The policy doesn't specify the Principal element because in an identity-based policy you don't specify the principal who gets the permission. When you attach policy to a user, the user is the implicit principal. When you attach a permission policy to an IAM role, the principal identified in the role's trust policy gets the permissions.

To see a list of Amazon RDS actions, see Actions Defined by Amazon RDS in the Service Authorization Reference.
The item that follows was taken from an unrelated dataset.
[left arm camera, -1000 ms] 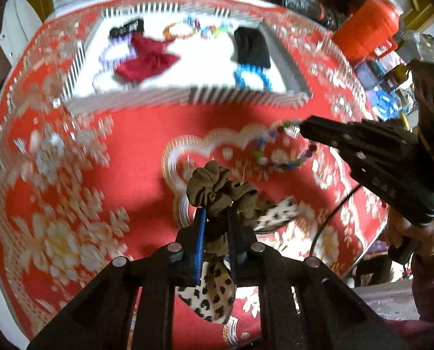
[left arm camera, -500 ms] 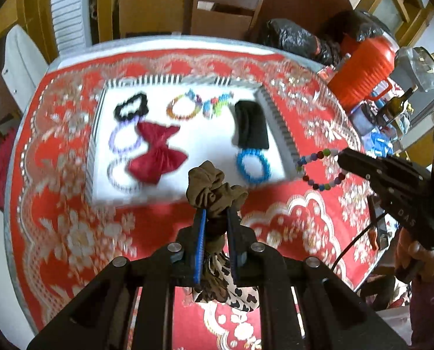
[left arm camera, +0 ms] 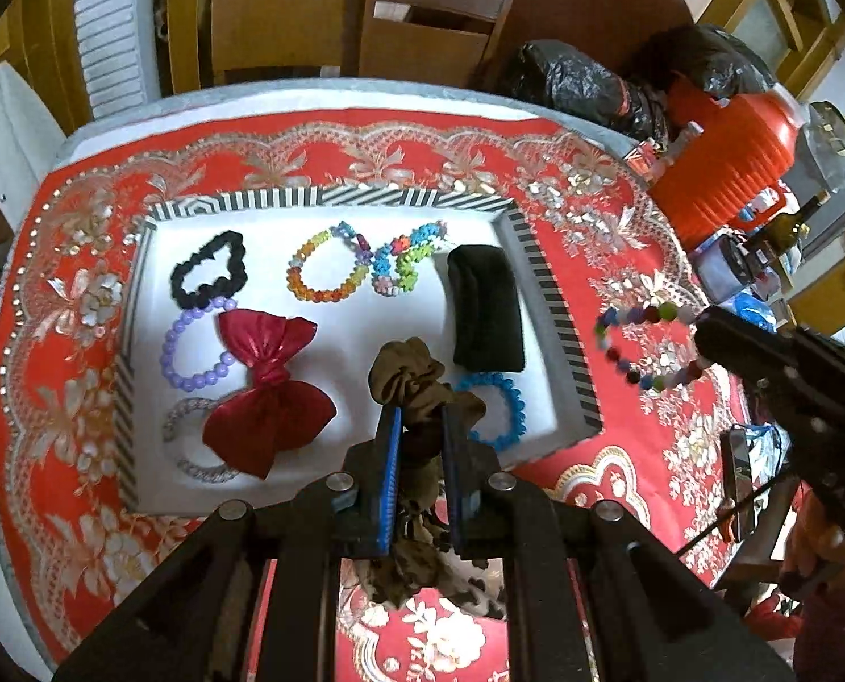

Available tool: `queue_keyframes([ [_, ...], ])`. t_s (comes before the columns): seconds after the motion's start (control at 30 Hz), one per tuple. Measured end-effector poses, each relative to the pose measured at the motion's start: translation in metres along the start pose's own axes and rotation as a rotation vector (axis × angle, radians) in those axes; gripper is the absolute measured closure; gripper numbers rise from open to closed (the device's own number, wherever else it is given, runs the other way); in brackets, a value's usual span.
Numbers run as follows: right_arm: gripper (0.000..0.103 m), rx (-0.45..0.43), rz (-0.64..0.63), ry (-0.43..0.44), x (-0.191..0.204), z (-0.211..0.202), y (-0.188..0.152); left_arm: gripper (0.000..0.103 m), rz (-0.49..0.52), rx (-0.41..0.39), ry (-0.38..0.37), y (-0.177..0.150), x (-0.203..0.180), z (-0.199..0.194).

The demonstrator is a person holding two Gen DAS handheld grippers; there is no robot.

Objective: Organize jewelry
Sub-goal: 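Carry the scrunchie with the left tool while the right carries the pastel bracelet toward the tray, then lower the scrunchie and pastel bracelet into the tray and open both tools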

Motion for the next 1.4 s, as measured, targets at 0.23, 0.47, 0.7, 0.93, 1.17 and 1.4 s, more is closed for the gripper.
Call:
queue_keyframes([
  [0.23,0.094,0.015,-0.014,0.039,0.004,0.03,0.023,0.103,-0.091,0.031,0.057,0.013,0.036,0.035],
  [0.47,0.094,0.049,-0.035,0.121,0.023,0.084,0.048,0.103,-0.212,0.051,0.105,0.023,0.081,0.052],
  [0.7,0.094,0.113,0.052,0.233,0.024,0.148,0.046,0.103,-0.206,0.051,0.129,0.021,0.086,0.054],
  [0.93,0.094,0.217,0.11,0.223,0.01,0.193,0.019,0.103,-0.155,0.021,0.18,0.022,0.075,0.054],
  [1.17,0.085,0.245,0.089,0.192,0.014,0.201,0.01,0.091,-0.167,-0.006,0.201,0.02,0.073,0.05],
  [1.4,0.066,0.163,0.1,0.162,0.015,0.157,0.009,0.09,-0.169,-0.045,0.207,0.017,0.066,0.032],
])
Point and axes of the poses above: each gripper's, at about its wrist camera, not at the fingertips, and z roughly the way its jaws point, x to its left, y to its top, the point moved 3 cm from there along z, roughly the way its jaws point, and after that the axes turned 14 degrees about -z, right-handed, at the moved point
Permissions required to use the console

For a user to work with the console, that user must have a minimum set of permissions. These permissions allow the user to describe the Amazon RDS resources for their AWS account and to provide other related information, including Amazon EC2 security and network information.

If you create an IAM policy that is more restrictive than the minimum required permissions, the console doesn't function as intended for users with that IAM policy. To ensure that those users can still use the console, also attach the AmazonRDSReadOnlyAccess managed policy to the user, as described in Managing access using policies.

You don't need to allow minimum console permissions for users that are making calls only to the AWS CLI or the Amazon RDS API.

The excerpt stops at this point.